__Your goal__:
Write all of the entries out again exactly, but not the images.

__Dataset records__:
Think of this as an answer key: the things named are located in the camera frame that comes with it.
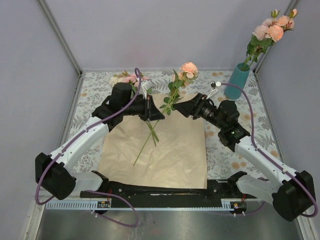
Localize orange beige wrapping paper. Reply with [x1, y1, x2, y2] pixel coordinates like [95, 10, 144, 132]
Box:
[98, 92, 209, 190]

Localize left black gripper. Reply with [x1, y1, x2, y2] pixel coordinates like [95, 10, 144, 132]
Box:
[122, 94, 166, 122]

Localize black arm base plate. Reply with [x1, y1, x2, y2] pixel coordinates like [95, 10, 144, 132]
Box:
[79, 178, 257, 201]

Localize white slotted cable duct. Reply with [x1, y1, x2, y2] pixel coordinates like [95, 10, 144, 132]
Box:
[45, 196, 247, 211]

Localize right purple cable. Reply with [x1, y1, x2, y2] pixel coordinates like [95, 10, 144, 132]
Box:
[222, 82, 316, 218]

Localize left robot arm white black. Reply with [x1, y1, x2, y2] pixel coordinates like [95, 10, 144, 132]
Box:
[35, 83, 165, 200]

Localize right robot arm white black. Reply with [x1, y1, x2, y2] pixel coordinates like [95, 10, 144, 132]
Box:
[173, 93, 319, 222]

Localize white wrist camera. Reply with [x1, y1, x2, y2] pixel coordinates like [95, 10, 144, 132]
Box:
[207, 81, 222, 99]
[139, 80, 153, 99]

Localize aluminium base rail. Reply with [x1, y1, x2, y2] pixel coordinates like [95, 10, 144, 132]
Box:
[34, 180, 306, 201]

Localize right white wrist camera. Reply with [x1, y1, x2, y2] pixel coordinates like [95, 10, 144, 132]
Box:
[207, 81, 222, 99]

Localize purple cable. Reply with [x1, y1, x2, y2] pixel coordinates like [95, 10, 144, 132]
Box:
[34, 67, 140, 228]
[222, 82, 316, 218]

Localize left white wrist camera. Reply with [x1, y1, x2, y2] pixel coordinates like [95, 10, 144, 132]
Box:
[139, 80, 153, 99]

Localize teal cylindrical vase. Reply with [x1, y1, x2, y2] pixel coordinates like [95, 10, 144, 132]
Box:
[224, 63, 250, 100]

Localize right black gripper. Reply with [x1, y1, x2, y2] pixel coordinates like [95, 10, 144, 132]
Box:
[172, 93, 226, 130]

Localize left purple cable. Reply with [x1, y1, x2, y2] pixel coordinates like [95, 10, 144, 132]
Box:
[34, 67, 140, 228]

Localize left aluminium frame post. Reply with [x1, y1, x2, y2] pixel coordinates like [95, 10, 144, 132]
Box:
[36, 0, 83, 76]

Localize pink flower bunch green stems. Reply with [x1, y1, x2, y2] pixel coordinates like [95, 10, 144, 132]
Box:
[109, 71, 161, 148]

__Reply to the exercise__:
Think of this as an answer key: the things named are located in the camera frame that comes with it.
Localize orange beige wrapping paper. Reply with [x1, y1, x2, y2] pixel coordinates like [95, 10, 144, 132]
Box:
[98, 92, 209, 190]

Localize left black gripper. Reply with [x1, y1, x2, y2] pixel coordinates like [95, 10, 144, 132]
Box:
[122, 94, 166, 122]

Localize black arm base plate. Reply with [x1, y1, x2, y2] pixel coordinates like [95, 10, 144, 132]
Box:
[79, 178, 257, 201]

Localize white slotted cable duct. Reply with [x1, y1, x2, y2] pixel coordinates like [95, 10, 144, 132]
Box:
[45, 196, 247, 211]

Localize right purple cable. Reply with [x1, y1, x2, y2] pixel coordinates like [95, 10, 144, 132]
Box:
[222, 82, 316, 218]

Localize left robot arm white black. Reply with [x1, y1, x2, y2] pixel coordinates like [95, 10, 144, 132]
Box:
[35, 83, 165, 200]

Localize right robot arm white black. Reply with [x1, y1, x2, y2] pixel coordinates like [95, 10, 144, 132]
Box:
[173, 93, 319, 222]

Localize white wrist camera. Reply with [x1, y1, x2, y2] pixel coordinates like [95, 10, 144, 132]
Box:
[207, 81, 222, 99]
[139, 80, 153, 99]

Localize aluminium base rail. Reply with [x1, y1, x2, y2] pixel coordinates like [95, 10, 144, 132]
Box:
[34, 180, 306, 201]

Localize right white wrist camera. Reply with [x1, y1, x2, y2] pixel coordinates like [95, 10, 144, 132]
Box:
[207, 81, 222, 99]

Localize purple cable. Reply with [x1, y1, x2, y2] pixel coordinates like [95, 10, 144, 132]
Box:
[34, 67, 140, 228]
[222, 82, 316, 218]

Localize left white wrist camera. Reply with [x1, y1, x2, y2] pixel coordinates like [95, 10, 144, 132]
Box:
[139, 80, 153, 99]

Localize teal cylindrical vase. Reply with [x1, y1, x2, y2] pixel coordinates like [95, 10, 144, 132]
Box:
[224, 63, 250, 100]

Localize right black gripper. Reply with [x1, y1, x2, y2] pixel coordinates like [95, 10, 144, 132]
Box:
[172, 93, 226, 130]

Localize left purple cable. Reply with [x1, y1, x2, y2] pixel coordinates like [95, 10, 144, 132]
Box:
[34, 67, 140, 228]

Localize left aluminium frame post. Reply with [x1, y1, x2, y2] pixel coordinates like [95, 10, 144, 132]
Box:
[36, 0, 83, 76]

Localize pink flower bunch green stems. Reply with [x1, y1, x2, y2] pixel coordinates like [95, 10, 144, 132]
Box:
[109, 71, 161, 148]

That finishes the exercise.